- [Brief]:
Scan the listing below. Return every line containing the string "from".

- [Provided records]:
────────────────
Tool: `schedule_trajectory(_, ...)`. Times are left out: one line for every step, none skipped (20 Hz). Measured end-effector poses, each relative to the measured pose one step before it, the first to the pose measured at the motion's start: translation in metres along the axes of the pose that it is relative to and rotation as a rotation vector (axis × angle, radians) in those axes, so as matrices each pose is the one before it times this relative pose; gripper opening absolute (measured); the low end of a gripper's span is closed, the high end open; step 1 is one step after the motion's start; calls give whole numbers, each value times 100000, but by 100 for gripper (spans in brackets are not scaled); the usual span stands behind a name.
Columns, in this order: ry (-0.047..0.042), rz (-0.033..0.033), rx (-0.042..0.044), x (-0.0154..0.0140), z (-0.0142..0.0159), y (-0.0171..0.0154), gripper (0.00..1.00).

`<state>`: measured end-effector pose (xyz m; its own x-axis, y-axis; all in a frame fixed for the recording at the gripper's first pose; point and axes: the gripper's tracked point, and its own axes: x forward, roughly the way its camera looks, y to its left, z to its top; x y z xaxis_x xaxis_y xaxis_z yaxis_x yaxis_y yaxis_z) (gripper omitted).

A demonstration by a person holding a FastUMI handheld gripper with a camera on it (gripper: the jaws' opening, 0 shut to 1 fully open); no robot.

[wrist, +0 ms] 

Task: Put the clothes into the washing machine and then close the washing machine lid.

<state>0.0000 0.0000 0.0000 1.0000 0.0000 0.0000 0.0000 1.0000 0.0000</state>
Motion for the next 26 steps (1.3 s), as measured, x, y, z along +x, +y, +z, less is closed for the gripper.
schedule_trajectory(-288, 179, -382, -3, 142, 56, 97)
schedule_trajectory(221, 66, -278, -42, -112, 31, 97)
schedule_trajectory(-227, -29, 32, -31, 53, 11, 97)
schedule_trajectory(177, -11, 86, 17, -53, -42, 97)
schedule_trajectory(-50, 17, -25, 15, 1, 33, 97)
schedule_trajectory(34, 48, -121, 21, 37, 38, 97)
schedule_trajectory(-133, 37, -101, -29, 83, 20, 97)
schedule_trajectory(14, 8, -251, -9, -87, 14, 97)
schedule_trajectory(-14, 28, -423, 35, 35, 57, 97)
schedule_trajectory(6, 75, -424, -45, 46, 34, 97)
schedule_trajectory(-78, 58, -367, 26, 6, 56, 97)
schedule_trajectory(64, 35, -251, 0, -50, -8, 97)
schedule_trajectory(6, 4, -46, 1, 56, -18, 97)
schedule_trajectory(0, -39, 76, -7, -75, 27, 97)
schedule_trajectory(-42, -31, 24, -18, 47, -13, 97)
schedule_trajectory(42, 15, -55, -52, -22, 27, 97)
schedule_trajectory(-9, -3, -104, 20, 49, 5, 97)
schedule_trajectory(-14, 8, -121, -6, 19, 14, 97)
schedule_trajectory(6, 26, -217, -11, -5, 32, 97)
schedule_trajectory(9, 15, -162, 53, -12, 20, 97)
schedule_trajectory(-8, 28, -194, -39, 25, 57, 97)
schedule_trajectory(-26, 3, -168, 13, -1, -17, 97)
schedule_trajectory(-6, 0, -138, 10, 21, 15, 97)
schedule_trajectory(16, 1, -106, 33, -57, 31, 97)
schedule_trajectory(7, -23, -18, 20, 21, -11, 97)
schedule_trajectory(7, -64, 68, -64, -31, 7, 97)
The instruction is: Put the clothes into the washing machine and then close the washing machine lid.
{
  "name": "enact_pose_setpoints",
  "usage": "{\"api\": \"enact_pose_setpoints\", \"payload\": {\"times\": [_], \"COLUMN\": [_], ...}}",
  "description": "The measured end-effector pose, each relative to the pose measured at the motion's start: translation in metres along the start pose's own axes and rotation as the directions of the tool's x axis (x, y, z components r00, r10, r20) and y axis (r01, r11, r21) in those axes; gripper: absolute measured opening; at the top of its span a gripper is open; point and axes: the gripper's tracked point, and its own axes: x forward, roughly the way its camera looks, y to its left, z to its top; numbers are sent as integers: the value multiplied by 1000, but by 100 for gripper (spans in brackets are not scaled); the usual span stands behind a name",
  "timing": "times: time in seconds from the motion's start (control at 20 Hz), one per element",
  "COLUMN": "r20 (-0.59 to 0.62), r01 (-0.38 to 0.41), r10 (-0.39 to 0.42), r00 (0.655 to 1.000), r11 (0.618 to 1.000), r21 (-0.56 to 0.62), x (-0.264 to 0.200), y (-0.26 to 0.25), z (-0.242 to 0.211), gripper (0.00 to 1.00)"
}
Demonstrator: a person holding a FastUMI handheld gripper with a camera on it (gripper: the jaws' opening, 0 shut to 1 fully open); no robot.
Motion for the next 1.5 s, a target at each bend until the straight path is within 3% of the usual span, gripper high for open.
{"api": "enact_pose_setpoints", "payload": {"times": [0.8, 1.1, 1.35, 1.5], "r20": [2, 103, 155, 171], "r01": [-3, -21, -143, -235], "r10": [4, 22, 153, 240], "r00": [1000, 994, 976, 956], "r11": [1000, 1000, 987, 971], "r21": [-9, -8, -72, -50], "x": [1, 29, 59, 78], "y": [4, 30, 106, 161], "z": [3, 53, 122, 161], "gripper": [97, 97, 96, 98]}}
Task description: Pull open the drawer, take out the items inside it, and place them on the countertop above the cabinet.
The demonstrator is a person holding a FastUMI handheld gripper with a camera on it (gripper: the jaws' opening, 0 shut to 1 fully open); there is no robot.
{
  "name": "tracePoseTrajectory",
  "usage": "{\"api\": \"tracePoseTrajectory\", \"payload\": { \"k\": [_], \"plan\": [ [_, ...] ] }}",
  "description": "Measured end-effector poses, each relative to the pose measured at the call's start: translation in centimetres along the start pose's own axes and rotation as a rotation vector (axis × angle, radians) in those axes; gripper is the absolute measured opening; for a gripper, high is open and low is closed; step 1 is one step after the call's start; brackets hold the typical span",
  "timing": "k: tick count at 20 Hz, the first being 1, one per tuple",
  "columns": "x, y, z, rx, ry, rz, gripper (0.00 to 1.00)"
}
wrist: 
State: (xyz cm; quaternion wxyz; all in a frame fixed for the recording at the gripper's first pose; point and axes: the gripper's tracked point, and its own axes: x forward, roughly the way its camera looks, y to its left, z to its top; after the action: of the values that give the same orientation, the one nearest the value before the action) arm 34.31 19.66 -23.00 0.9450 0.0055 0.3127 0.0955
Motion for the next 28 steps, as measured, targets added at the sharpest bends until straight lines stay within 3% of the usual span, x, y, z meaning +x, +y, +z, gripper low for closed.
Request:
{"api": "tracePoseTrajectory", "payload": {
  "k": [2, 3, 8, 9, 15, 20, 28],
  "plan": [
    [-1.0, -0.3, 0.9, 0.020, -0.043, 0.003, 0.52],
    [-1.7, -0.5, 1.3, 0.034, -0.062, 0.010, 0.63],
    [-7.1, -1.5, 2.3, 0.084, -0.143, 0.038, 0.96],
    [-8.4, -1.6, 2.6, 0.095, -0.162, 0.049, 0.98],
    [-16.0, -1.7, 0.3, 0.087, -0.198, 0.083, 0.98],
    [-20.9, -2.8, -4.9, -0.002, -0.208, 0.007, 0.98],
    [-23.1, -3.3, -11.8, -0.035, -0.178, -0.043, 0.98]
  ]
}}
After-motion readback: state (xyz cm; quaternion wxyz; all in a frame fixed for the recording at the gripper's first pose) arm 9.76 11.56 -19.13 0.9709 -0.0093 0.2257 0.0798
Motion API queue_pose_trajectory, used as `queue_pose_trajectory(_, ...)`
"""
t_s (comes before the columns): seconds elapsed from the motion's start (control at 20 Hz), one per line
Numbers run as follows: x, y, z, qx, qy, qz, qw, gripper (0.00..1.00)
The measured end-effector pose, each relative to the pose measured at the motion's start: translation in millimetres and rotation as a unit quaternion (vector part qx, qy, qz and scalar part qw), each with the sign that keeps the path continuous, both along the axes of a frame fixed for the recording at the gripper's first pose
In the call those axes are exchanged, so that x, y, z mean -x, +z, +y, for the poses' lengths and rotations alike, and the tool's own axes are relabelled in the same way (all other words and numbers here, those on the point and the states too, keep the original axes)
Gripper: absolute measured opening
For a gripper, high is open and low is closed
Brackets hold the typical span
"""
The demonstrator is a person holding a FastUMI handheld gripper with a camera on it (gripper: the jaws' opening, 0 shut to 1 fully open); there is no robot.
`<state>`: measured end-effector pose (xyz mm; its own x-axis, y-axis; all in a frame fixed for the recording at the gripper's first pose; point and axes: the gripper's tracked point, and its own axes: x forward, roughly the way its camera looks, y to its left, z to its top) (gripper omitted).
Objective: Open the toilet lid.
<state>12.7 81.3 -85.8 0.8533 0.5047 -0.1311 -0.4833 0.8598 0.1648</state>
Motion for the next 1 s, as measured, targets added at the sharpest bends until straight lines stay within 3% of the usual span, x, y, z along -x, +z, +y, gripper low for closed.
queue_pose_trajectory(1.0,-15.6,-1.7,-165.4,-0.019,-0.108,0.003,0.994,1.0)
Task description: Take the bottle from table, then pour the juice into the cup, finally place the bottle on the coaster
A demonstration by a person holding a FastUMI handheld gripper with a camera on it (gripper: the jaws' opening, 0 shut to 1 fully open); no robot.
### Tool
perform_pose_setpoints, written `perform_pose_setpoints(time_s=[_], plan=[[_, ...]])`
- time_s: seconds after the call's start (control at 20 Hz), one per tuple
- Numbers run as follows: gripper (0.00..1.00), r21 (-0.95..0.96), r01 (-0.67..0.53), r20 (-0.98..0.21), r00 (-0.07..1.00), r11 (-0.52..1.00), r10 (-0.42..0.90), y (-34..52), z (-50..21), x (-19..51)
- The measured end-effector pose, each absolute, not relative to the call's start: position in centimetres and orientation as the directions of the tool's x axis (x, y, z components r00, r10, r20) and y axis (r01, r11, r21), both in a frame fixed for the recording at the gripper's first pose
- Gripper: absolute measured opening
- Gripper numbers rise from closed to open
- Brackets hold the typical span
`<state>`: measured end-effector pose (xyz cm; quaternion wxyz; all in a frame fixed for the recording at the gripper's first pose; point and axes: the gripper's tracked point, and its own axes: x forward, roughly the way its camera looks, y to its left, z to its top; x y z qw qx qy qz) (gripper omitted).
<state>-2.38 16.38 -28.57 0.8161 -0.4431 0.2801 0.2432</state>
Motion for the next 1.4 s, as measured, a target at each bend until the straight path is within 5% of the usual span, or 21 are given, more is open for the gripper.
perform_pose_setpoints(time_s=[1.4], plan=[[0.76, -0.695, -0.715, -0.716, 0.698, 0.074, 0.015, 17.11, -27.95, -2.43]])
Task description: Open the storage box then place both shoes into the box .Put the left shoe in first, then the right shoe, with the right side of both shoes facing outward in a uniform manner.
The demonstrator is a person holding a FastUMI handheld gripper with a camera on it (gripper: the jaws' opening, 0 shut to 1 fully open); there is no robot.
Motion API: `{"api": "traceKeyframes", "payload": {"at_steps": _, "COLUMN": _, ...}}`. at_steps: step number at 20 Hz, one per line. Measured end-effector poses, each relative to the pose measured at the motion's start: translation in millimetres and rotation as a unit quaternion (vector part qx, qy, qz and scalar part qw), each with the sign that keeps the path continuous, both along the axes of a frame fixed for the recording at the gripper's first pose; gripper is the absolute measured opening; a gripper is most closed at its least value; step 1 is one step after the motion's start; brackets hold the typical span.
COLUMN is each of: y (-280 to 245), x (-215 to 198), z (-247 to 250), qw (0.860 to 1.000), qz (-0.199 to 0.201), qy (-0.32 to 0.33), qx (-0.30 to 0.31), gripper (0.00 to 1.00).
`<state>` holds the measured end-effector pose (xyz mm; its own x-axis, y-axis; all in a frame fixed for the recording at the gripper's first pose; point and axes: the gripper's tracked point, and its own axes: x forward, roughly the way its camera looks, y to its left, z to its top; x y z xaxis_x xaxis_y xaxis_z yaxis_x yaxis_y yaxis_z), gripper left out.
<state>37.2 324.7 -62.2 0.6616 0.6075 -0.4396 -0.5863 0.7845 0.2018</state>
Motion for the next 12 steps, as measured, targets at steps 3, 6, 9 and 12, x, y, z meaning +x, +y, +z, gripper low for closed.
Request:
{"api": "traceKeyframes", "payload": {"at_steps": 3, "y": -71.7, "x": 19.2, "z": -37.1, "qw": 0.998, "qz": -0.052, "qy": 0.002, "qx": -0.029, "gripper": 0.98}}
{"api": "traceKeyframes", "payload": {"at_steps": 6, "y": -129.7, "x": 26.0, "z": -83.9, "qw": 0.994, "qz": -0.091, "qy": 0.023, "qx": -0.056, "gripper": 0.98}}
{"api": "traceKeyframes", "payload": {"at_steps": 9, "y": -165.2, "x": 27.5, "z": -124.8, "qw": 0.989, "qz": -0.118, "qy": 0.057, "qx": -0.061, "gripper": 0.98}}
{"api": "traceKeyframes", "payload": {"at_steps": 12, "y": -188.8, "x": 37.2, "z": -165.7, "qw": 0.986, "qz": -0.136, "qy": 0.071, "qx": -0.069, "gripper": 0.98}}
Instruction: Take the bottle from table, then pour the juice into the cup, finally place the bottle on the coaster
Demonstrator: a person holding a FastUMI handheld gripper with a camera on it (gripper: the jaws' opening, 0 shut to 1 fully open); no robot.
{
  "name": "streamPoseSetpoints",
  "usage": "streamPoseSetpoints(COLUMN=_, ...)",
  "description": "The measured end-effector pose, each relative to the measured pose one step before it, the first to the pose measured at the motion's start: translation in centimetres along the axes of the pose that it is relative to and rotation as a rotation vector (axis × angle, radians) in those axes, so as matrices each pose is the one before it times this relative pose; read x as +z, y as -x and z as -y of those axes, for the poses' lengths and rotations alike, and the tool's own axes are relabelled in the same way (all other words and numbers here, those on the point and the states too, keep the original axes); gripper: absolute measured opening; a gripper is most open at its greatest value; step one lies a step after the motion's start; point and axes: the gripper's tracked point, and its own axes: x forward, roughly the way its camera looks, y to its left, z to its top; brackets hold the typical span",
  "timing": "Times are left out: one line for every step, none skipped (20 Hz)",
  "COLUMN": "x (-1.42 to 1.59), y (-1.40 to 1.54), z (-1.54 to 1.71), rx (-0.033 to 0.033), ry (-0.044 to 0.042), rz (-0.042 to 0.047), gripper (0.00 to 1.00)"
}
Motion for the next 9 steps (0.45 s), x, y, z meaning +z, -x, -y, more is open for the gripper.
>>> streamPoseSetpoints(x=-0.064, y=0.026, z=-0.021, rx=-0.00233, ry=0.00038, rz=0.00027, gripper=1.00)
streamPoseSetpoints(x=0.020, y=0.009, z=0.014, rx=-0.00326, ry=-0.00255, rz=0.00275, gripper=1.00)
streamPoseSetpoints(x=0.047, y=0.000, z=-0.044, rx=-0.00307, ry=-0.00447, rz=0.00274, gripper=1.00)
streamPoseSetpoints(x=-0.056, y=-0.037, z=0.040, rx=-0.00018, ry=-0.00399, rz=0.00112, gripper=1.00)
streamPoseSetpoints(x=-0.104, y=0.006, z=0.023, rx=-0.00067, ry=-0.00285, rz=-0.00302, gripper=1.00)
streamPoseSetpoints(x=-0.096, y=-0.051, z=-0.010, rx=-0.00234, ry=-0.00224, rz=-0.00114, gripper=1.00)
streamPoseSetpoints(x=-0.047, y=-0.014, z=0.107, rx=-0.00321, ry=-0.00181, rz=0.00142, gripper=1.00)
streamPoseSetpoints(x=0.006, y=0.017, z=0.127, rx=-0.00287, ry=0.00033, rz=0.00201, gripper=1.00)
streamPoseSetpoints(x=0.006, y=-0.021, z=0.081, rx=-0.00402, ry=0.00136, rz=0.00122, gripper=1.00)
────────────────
- [Final answer]:
  "timing": "times: time in seconds from the motion's start (control at 20 Hz), one per element",
t_s (comes before the columns): seconds elapsed from the motion's start (control at 20 Hz), one per line
Task description: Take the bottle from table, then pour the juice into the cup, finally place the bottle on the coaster
- Gripper numbers rise from closed to open
Instruction: Take the bottle from table, then pour the juice into the cup, finally place the bottle on the coaster

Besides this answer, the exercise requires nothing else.